Мигглс метнула быстрый вызывающий взгляд в сторону двух наших спутниц, которые, как видно, не разделяли восторга мужчин, и повторила серьезным тоном:
— Нет, это Джим.
Наступило неловкое молчание. Наши спутницы ближе придвинулись друг к дружке, супруг невадской дамы с отсутствующим видом уставился на огонь, рослый пассажир погрузился в самосозерцание, видимо надеясь обрести в эту трудную минуту моральную опору в глубинах собственной души. И вдруг тишину нарушил заразительный смех Мигглс.
— Слушайте! — живо сказала она. — Да вы, должно быть, проголодались! Кто мне поможет приготовить ужин?
В добровольцах недостатка не было. Не прошло и двух-трех минут, как Юба Билл, точно Калибан, уже таскал дрова для этой Мирандыnote 1, курьер молол кофе на крыльце, на мою долю выпала ответственная задача нарезать копченую грудинку, а судья никого не оставлял без своих благодушных и пространных советов. И когда Мигглс с помощью того же судьи и нашего «палубного пассажира»— ирландца — накрыла на стол, пустив в дело всю посуду, какая была в доме, мы совсем развеселились наперекор дождю, стучавшему в окно, ветру, завывавшему в трубе, наперекор двум нашим дамам, которые перешептывались в углу, и сороке, скрипучим голосом передразнивавшей их беседу. При свете яркого огня мы разглядели, что стены комнаты оклеены страницами из иллюстрированных журналов, подобранными с чисто женским вкусом и пониманием дела. Под мебель были приспособлены свечные и упаковочные ящики, покрытые веселеньким ситцем или шкурами. В качестве кресла, в котором лежал беспомощный Джим, был остроумно использован бочонок из-под муки. В убранстве этой длинной низкой комнаты чувствовались хозяйские заботы и даже любовь к прекрасному.

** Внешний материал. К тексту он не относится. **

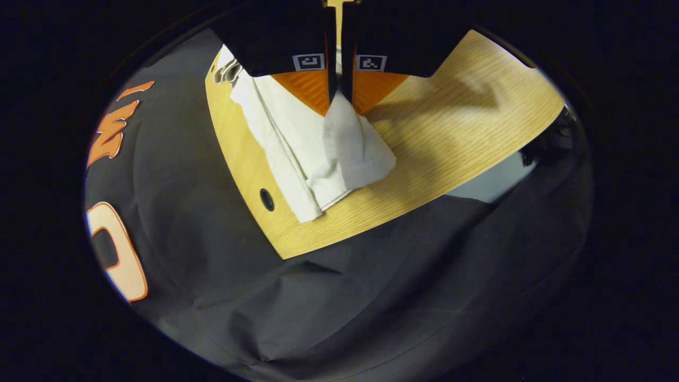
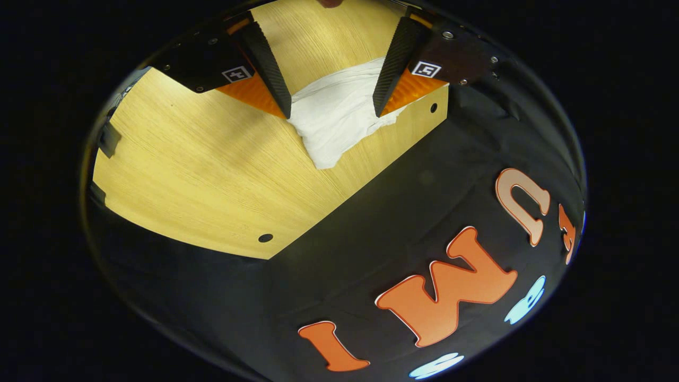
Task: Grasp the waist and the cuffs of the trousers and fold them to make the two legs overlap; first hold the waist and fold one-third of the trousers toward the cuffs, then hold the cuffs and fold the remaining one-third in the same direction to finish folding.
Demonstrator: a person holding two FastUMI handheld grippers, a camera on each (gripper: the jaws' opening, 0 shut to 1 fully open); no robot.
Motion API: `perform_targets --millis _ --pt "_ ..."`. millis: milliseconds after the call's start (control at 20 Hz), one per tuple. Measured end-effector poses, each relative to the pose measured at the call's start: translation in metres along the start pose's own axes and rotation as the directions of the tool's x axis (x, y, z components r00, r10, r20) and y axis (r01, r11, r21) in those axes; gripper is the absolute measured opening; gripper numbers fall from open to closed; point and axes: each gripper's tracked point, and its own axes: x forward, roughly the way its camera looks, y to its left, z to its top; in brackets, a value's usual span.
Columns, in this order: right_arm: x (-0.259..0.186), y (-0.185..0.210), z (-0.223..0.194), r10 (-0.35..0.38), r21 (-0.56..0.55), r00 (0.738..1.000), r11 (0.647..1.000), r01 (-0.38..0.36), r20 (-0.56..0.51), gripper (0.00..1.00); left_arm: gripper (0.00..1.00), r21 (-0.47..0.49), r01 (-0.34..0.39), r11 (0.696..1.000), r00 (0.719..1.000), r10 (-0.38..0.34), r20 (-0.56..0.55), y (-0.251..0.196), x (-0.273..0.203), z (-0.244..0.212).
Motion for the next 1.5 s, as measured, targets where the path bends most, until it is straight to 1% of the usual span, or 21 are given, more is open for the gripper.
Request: perform_targets --millis 50,150,250,400,450,600,750,900,950,1200,1350,1500 --pt "-0.001 -0.002 0.002 -0.001 -0.007 1.0 1.0 0.001 0.002 0.93 0.07 0.023 0.014 1.0 1.0 -0.014 0.01 -0.008 -0.007 0.001" --pt "-0.002 -0.006 0.005 -0.007 -0.021 1.0 1.0 0.007 0.004 0.94 0.07 0.057 0.063 0.996 0.998 -0.065 0.022 -0.035 -0.019 0.002" --pt "-0.003 -0.009 0.008 -0.002 -0.033 1.0 0.999 0.002 0.003 0.97 0.06 0.083 0.118 0.99 0.992 -0.121 0.04 -0.067 -0.034 0.0" --pt "-0.004 -0.016 0.009 0.0 -0.07 1.0 0.998 -0.001 -0.006 0.98 0.07 0.128 0.189 0.974 0.978 -0.198 0.059 -0.121 -0.056 0.001" --pt "-0.003 -0.022 0.01 -0.008 -0.087 1.0 0.996 0.007 -0.01 0.99 0.07 0.142 0.213 0.967 0.973 -0.223 0.062 -0.14 -0.064 -0.004" --pt "-0.004 -0.029 0.015 0.007 -0.113 1.0 0.994 -0.01 -0.022 0.98 0.07 0.194 0.268 0.944 0.957 -0.284 0.059 -0.192 -0.081 -0.018" --pt "-0.008 -0.039 0.024 0.021 -0.121 0.999 0.992 -0.024 -0.026 0.99 0.07 0.227 0.309 0.923 0.943 -0.329 0.054 -0.246 -0.088 -0.042" --pt "-0.01 -0.054 0.033 0.028 -0.129 0.999 0.991 -0.032 -0.035 0.98 0.09 0.245 0.341 0.907 0.933 -0.359 0.031 -0.29 -0.085 -0.072" --pt "-0.011 -0.06 0.037 0.035 -0.128 0.999 0.991 -0.039 -0.036 0.99 0.07 0.253 0.351 0.901 0.93 -0.367 0.017 -0.305 -0.083 -0.084" --pt "-0.015 -0.093 0.056 0.04 -0.097 0.999 0.994 -0.043 -0.033 0.98 0.07 0.32 0.382 0.867 0.92 -0.388 -0.046 -0.37 -0.072 -0.144" --pt "-0.017 -0.115 0.066 0.029 -0.083 0.999 0.996 -0.031 -0.028 0.98 0.07 0.352 0.399 0.846 0.914 -0.395 -0.087 -0.404 -0.064 -0.179" --pt "-0.016 -0.127 0.076 0.028 -0.073 0.999 0.997 -0.029 -0.018 0.98 0.07 0.386 0.418 0.823 0.908 -0.398 -0.134 -0.424 -0.058 -0.217"
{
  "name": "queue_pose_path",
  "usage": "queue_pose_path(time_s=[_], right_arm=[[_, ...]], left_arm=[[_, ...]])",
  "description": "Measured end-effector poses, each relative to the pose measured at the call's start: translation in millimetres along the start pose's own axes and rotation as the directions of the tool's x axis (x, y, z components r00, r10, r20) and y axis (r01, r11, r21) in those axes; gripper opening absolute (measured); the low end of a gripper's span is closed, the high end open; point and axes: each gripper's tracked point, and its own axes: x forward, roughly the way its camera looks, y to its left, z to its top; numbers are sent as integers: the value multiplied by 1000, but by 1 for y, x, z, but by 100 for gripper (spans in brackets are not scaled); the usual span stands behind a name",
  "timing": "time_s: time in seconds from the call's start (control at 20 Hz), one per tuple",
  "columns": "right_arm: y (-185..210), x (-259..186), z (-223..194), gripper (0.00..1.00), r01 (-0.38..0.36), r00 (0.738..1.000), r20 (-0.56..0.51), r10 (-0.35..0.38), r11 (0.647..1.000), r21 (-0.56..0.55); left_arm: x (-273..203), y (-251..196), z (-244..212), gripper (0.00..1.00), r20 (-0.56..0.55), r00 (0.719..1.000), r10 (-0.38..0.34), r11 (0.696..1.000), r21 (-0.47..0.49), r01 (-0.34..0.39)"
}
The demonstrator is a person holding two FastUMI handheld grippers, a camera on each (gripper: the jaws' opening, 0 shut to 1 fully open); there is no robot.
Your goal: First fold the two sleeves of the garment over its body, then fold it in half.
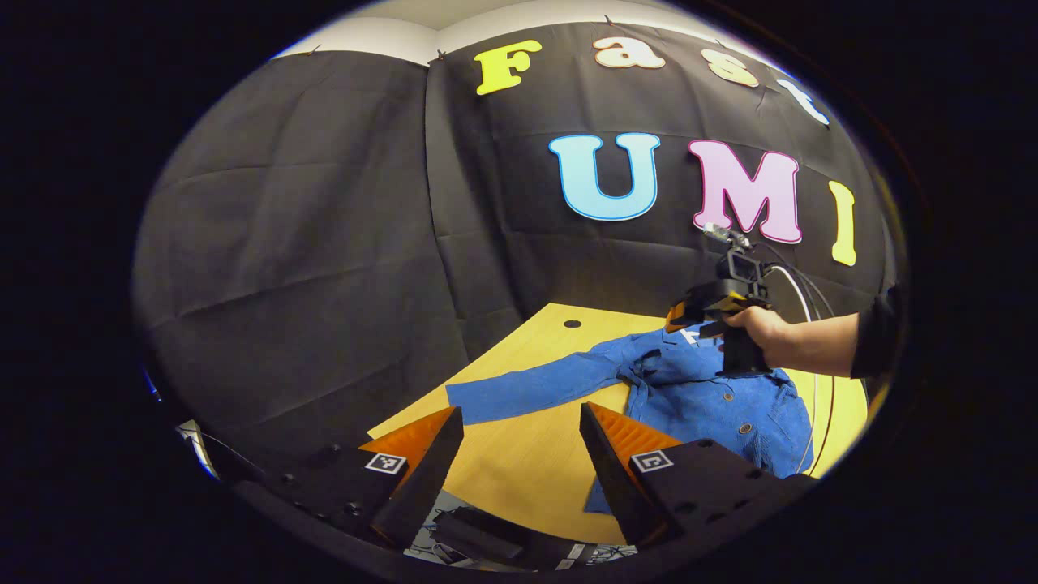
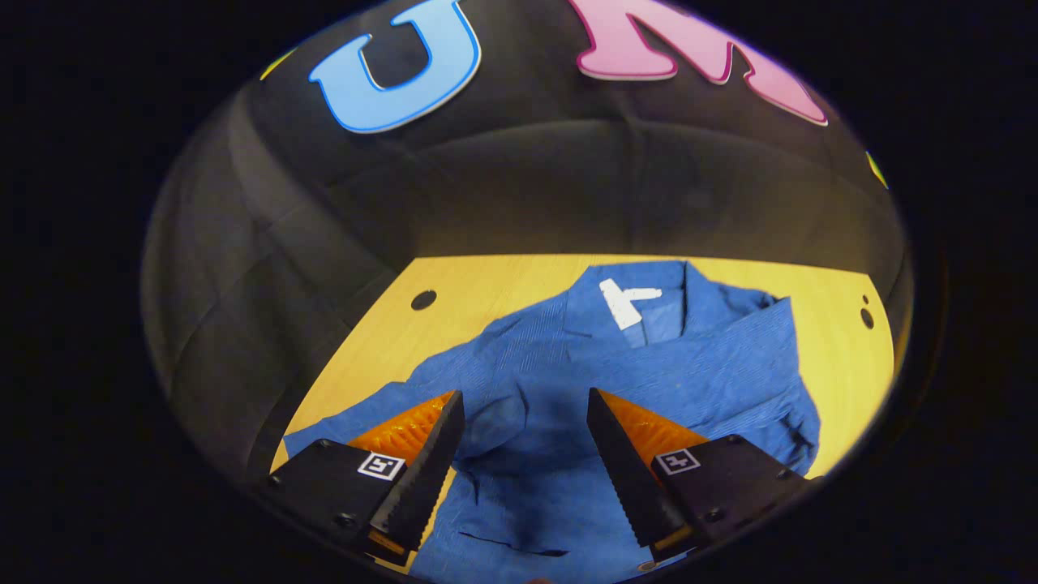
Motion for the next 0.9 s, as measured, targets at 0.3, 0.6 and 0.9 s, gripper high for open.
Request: queue_pose_path(time_s=[0.3,0.6,0.9], right_arm=[[-30,-84,25,96,22,994,112,-14,997,-69],[-45,-193,0,95,56,985,167,-36,992,-114],[-58,-304,-37,96,109,978,182,-105,994,-13]], left_arm=[[43,14,13,83,25,1000,-2,1000,-25,2],[142,71,-16,83,-40,997,64,997,36,-63],[232,112,-96,86,-312,945,96,994,-15,-106]])
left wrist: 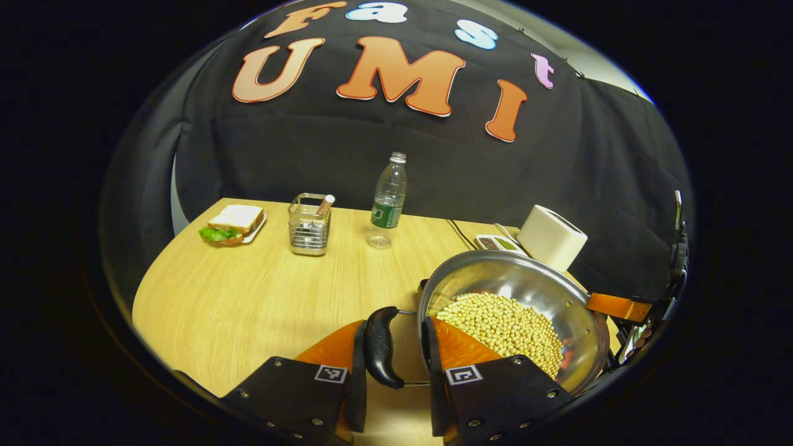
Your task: First push the handle of the pot to place it horizontally, then grasp the pot with both hands and set it on the induction cooktop.
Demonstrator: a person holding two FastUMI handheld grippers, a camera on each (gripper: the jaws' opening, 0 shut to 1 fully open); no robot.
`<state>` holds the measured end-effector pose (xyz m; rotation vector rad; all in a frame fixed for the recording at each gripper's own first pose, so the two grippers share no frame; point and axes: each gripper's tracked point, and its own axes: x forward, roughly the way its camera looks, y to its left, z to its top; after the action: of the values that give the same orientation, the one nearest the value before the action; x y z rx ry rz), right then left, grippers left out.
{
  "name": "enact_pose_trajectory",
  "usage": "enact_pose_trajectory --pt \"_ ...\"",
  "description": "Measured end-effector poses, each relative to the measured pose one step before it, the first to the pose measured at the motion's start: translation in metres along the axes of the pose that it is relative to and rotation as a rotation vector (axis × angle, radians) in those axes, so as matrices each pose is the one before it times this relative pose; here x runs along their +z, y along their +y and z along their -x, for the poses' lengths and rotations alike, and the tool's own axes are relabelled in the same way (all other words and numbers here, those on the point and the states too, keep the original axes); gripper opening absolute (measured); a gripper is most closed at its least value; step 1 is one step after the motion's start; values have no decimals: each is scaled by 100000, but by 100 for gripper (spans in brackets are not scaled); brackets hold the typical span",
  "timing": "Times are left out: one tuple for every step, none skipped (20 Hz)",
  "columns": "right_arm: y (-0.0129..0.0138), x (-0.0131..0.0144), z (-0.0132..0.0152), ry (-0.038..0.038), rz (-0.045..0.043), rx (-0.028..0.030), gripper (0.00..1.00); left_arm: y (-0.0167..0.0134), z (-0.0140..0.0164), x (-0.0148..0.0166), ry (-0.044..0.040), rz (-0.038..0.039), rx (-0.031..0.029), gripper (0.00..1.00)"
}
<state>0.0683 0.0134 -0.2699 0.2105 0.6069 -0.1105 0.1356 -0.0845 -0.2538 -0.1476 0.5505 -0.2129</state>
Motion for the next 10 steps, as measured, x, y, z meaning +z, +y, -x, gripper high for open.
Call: enact_pose_trajectory --pt "-806 79 -146 473 -367 -29 39 -613 -342 -95 340 446 -287 42" --pt "-679 -1 -172 440 -519 -7 39 -701 -307 -120 187 82 -239 42" --pt "-715 192 -165 533 -640 135 39 -654 -355 -40 296 157 -63 42" --pt "-545 203 -279 595 -733 82 39 -598 -248 -21 636 651 -24 42" --pt "-545 228 -252 613 -717 -26 39 -479 -342 -11 199 802 -233 42" --pt "-498 206 -267 192 -515 63 38 -531 -378 -134 190 978 -318 42" --pt "-497 210 -184 173 -300 23 39 -413 -268 66 9 1070 -408 42" --pt "-364 238 -208 -265 -316 -144 39 -474 -224 -58 -71 648 -358 43" --pt "-367 146 -169 -97 67 -222 39 -350 -260 -117 240 -59 -216 43" --pt "-240 206 -124 -282 -121 79 39 -328 -132 -71 182 -304 -225 42"
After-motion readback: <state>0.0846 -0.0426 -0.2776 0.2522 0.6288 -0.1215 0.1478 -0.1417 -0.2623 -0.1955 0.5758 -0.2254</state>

Ужин оказался чудом кулинарного искусства. Больше того, за столом главным образом благодаря редкому такту Мигглс не умолкал приятный разговор; взяв на себя обязанность направлять и поддерживать беседу, она сама задавала все вопросы с такой непринужденностью, что это исключало всякую возможность заподозрить ее в желании что-нибудь скрыть от нас. И мы говорили о себе, о своих намерениях, о путешествии, погоде, друг о друге — обо всем, кроме нашего хозяина и хозяйки. Надо признаться, что речь Мигглс не отличалась ни изысканностью, ни грамматической правильностью; по временам в ней проскальзывали словечки, употребление коих обычно считается привилегией нашего пола. Но когда Мигглс произносила их, ее глаза и зубы сверкали и комнату оглашал смех, ее смех — чистосердечный, простодушный, от которого словно все вокруг становилось лучше и чище.
Во время ужина за дверью вдруг послышался шорох, точно кто-то большой и неуклюжий терся о стену дома. Шорох сменили царапанье и сопение уже у самого порога.
— Это Хоакин, — сказала Мигглс в ответ на наши вопросительные взгляды. — Хотите взглянуть на него?
Не успели мы ответить, как она отворила дверь, и перед нами предстал медвежонок-гризли, который немедленно поднялся на задние лапы, протянул передние, как заправский попрошайка, и, нежно поглядев на Мигглс, стал сразу похож на Юбу Билла.
— Это мой верный сторож, — пояснила Мигглс. — Да нет, он не кусается! — добавила она, видя, как обе дамы вспорхнули со своих мест. — Ведь правда, косолапый? (Последнее относилось непосредственно к умному Хоакину.)
— Откровенно говоря, друзья, — продолжала Мигглс, накормив эту Ursa Minornote 2 и закрыв за ней дверь, — вам здорово повезло, что Хоакина не было поблизости, когда вы подъезжали к дому.
— А где же он был? — спросил судья.
— При мне, — ответила Мигглс. — Он ходит за мной по пятам, все равно как человек.